One way that I’ve been personally trying to modernize my reviewing skills, is by using prompts similar to these:

Make an html page explaining our diff, 
and give each feature change a score from 1 to 10.

At the end, include a table with Summary, Score, Improvement Suggestion,
and whatever other column you need.

An important detail however, is that our job as developers really didn’t get a lot easier. Usually, with abstractions, your job drastically loses complexity. However, I would claim that AI is not just “another abstraction”. Refer to “Agentic Coding is a Trap” by Lars Faye, if you’d like to learn more about this claim, essentially, it boils down to the fact that a higher level of ambiguity is not a higher level of abstraction.

In this case, I believe that the complexity simply shifted from generating/reviewing the code, to making sure that the correct pre-requisites exists, for AI to refrain from “sloppifying” your codebase, and actually write high-quality, easily-maintainable code.

This includes:

having a small & concise AGENTS.md/CLAUDE.md (see this study)
having a clean project tree (src/, artifcacts/, etc.)
a dedicated docs folder for the AI agent to continuously write documentation for the created software (preferably separated by date. As agents in general find it hard to keep changing around with the same documentation. You may face different results, but this has been my experience)
using an Agent-centric task management system, like beads by Steve Yegge
a test suite that the human actually owns.

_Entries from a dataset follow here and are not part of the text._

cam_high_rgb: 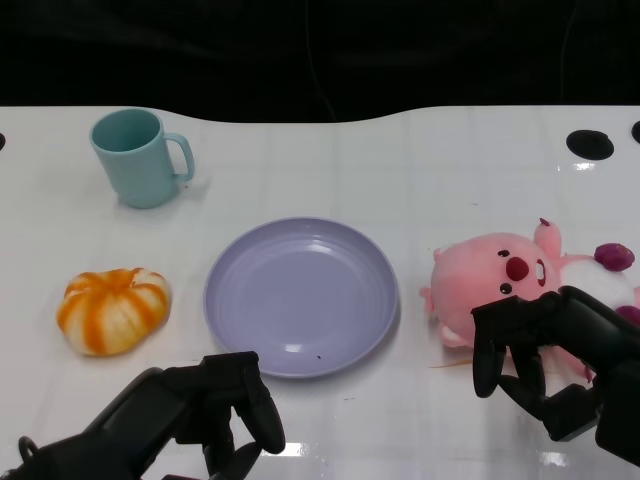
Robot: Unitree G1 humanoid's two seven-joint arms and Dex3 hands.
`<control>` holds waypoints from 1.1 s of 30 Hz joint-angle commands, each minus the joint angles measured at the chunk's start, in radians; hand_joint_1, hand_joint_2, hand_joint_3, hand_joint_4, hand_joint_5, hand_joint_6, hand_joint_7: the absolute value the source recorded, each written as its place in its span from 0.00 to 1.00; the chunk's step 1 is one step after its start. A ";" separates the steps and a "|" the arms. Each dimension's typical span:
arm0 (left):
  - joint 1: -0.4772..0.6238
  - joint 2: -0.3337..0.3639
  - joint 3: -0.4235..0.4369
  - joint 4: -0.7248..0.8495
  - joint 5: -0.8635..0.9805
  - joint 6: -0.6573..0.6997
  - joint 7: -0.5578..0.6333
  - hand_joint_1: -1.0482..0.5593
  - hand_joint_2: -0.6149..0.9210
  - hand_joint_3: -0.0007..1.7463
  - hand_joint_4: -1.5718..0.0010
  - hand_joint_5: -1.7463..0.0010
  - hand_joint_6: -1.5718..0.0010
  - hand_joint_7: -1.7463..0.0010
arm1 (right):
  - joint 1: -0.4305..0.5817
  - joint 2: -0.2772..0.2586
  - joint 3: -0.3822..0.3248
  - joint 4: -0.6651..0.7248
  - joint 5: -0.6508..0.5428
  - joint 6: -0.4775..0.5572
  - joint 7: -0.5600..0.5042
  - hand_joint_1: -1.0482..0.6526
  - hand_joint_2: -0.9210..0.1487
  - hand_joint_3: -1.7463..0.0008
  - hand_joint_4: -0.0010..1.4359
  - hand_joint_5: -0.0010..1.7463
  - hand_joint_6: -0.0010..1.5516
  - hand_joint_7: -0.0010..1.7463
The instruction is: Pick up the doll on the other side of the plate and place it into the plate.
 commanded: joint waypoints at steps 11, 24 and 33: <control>-0.001 0.012 0.004 0.001 0.015 0.000 0.000 0.56 0.77 0.65 0.55 0.00 0.60 0.13 | -0.015 0.015 -0.033 -0.048 0.065 -0.029 -0.034 0.50 0.09 0.86 0.36 0.40 0.34 0.13; -0.013 -0.007 -0.021 0.003 0.056 0.005 0.016 0.55 0.76 0.65 0.54 0.00 0.59 0.13 | -0.088 -0.109 -0.060 -0.106 -0.110 -0.005 -0.037 0.21 0.00 0.97 0.00 0.16 0.06 0.00; -0.014 -0.017 -0.021 -0.015 0.066 0.027 0.010 0.54 0.76 0.66 0.55 0.00 0.60 0.14 | -0.205 -0.151 -0.019 -0.125 -0.259 0.145 0.007 0.15 0.03 0.99 0.00 0.11 0.07 0.01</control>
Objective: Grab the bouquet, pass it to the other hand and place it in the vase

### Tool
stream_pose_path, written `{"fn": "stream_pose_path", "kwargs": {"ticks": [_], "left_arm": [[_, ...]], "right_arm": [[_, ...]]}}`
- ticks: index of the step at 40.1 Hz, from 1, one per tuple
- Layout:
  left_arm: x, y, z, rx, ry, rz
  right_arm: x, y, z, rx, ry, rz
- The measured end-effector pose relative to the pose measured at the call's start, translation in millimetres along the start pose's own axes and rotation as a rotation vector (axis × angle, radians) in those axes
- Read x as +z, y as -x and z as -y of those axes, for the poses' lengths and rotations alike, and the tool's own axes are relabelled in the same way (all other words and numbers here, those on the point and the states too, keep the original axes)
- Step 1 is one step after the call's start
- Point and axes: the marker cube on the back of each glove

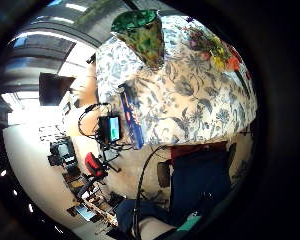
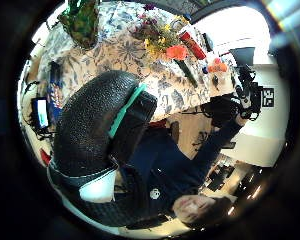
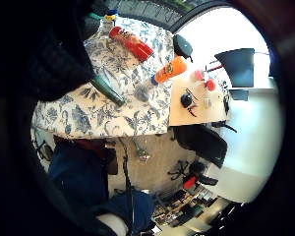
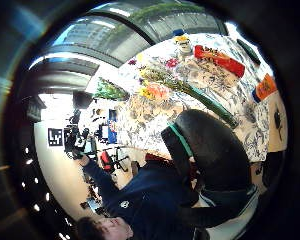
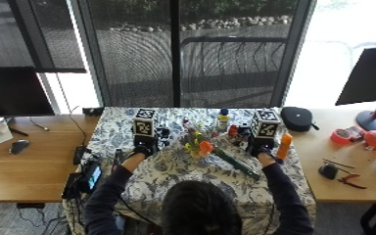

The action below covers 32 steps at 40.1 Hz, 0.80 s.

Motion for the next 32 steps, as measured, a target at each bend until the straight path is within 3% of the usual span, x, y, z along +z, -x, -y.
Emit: {"fn": "stream_pose_path", "kwargs": {"ticks": [12, 23, 32], "left_arm": [[-9.3, -5.9, -19.0, 0.001, -0.012, 0.007], [7.3, 3.3, -10.5, 0.000, -0.008, -0.043], [9.6, -14.6, -20.1, 0.048, -0.028, -0.054]], "right_arm": [[9.4, -4.6, 21.7, -0.023, -0.041, 0.021], [-13.2, 25.1, 0.7, -0.048, -0.009, -0.013], [-27.4, 18.3, 7.9, 0.021, 0.004, 0.009]]}}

If you’re not reading the code, the tests are doing the verifying, so they can’t be written by the same model that wrote the code (or at least not in the same session), or they’ll share its blind spots. Derive at least some of them straight from the requirements, by hand.
writing detailed goal-posts
- without specifying in great detail, how to get there. This is almost worth it’s own separate article.
  Essentially, models like GPT-5.5 are smart enough to pick the best available option, according to the context it has.
  If you’re using Claude Opus, you should definitely give it some recommendations and opinions, so it has a starting point.

However, this is much, much easier said than done. In my experience of using AI coding tools, each model and provider have their own set of “tendencies”. I also like to refer to these set of built-in, optional rules, that appear as a result of post-training and RLHF, as the Model’s Personality. This is why it’s so important to have someone on the team, who spends a lot of time with these models, so they can figure out, which model is the best for each task, and how you should write the prompt in order to achieve the best possible result, on the first try. On the other hand, if you update the (system)/prompt with instructions that directly contradict and conflict the personality of the model, you can, and WILL have worse results than when you fall in line with it’s choices and behaviors. Obviously this doesn’t mean you should throw away all your preferences, the point is to be more aware of the model’s tendencies and adapt your instructions to the model.

⚠️

This doesn’t apply to all labs or models. But it does to most frontier research labs like Anthropic & OpenAI. For example, try telling Codex to code without writing tests. Or the opposite with Claude. It’ll work to a certain extent, but once you start running out of context, for example, you’ll start facing issues.

Let’s address the elephant in the room: if nobody reads it, who debugs it when it breaks in production? Well, the reading doesn’t really disappear. But it stops being a mandatory gate on every change and becomes on-demand debugging. When something breaks, you debug. How? Find and give the logs to the model of choice. You shouldn’t be reading the code at that point, still.

All the things that were mentioned in this article, almost require for one person to own the repository or project they’re working on. Or at least the main / master branch.

Why, you might wonder? Well, remember the technical discussions you used to have with your co-workers about the specific syntax? About when you’re fine with unsafe calls in Rust?

While that was a big tangent from the original topic, it is still related, because code-generation & reviewing generated code go hand-in-hand.